Department of Genetics and Biochemistry, Clemson University, Clemson, SC 29634, USA.
Department of Biological Sciences, Clemson University, Clemson, SC 29634, USA.
Bioinformatics. 2021 Apr 20;37(3):396-403. doi: 10.1093/bioinformatics/btaa717.
Essential genes are required for the reproductive success at either cellular or organismal level. The identification of essential genes is important for understanding the core biological processes and identifying effective therapeutic drug targets. However, experimental identification of essential genes is costly, time consuming and labor intensive. Although several machine learning models have been developed to predict essential genes, these models are not readily applicable to lncRNAs. Moreover, the currently available models cannot be used to predict essential genes in a specific cancer type.

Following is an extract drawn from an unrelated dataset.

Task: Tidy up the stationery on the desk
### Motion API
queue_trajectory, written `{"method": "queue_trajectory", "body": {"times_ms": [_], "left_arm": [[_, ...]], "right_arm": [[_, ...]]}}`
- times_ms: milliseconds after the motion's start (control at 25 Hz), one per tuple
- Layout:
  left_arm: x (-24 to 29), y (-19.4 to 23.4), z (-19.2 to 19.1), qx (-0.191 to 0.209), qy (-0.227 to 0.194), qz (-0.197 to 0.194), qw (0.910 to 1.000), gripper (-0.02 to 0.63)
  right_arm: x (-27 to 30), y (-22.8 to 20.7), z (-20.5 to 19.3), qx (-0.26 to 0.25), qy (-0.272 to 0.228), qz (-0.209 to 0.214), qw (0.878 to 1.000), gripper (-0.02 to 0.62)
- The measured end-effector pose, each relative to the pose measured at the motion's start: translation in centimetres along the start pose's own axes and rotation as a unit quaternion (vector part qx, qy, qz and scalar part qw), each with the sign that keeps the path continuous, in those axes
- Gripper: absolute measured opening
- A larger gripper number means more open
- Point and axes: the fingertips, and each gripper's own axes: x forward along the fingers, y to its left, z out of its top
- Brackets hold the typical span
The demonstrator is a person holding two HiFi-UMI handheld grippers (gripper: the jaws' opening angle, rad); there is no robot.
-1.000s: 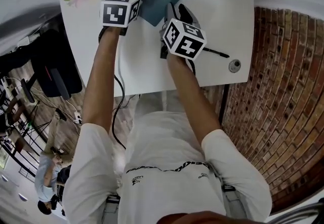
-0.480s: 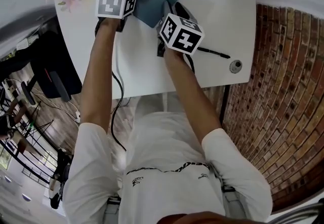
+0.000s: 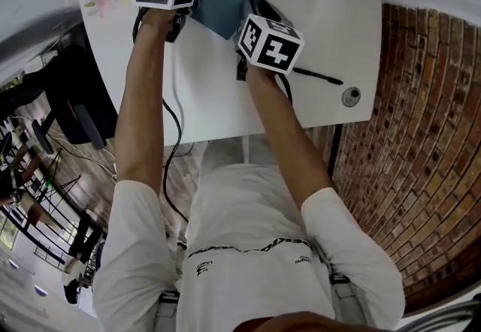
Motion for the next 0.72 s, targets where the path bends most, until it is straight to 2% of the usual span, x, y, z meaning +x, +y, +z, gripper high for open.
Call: {"method": "queue_trajectory", "body": {"times_ms": [280, 720], "left_arm": [[-0.8, -0.6, -1.3, -0.009, 0.018, 0.002, 0.9998, 0.074], [-3.1, -2.8, -5.7, -0.051, 0.011, 0.01, 0.9986, 0.064]], "right_arm": [[-0.4, -0.3, 0.5, -0.026, 0.003, 0.01, 1.0, 0.103], [-2.0, -0.9, -1.1, -0.07, 0.026, 0.026, 0.997, 0.1]]}}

In this study, we have developed a new machine learning approach, XGEP (eXpression-based Gene Essentiality Prediction), to predict essential genes and candidate lncRNAs in cancer cells. The novelty of XGEP lies in the utilization of relevant features derived from the TCGA transcriptome dataset through collaborative embedding. When evaluated on the pan-cancer dataset, XGEP was able to accurately predict human essential genes and achieve significantly higher performance than previous models. Notably, several candidate lncRNAs selected by XGEP are reported to promote cell proliferation and inhibit cell apoptosis. Moreover, XGEP also demonstrated superior performance on cancer-type-specific datasets to identify essential genes. The comprehensive lists of candidate essential genes in specific cancer types may be used to guide experimental characterization and facilitate the discovery of drug targets for cancer therapy.
The source code and datasets used in this study are freely available at https://github.com/BioDataLearning/XGEP.
Supplementary data are available at Bioinformatics online.
对于细胞或机体水平的生殖成功而言,必需基因是必需的。必需基因的鉴定对于理解核心生物过程和确定有效的治疗药物靶点非常重要。然而,必需基因的实验鉴定既昂贵又耗时且费力。尽管已经开发了几种机器学习模型来预测必需基因,但这些模型不适用于 lncRNA。此外,目前可用的模型不能用于预测特定癌症类型中的必需基因。
在这项研究中,我们开发了一种新的机器学习方法,即 XGEP(基于表达的基因必需性预测),用于预测癌细胞中的必需基因和候选 lncRNA。XGEP 的新颖之处在于通过协作嵌入利用来自 TCGA 转录组数据集的相关特征。在泛癌数据集上进行评估时,XGEP 能够准确预测人类必需基因,并取得了显著优于以前模型的性能。值得注意的是,XGEP 选择的几个候选 lncRNA 据报道可促进细胞增殖并抑制细胞凋亡。此外,XGEP 在癌症类型特异性数据集上也表现出优越的性能,可用于识别必需基因。特定癌症类型中候选必需基因的综合列表可用于指导实验表征并促进癌症治疗药物靶点的发现。
本研究中使用的源代码和数据集可在 https://github.com/BioDataLearning/XGEP 上免费获得。
补充数据可在生物信息学在线获得。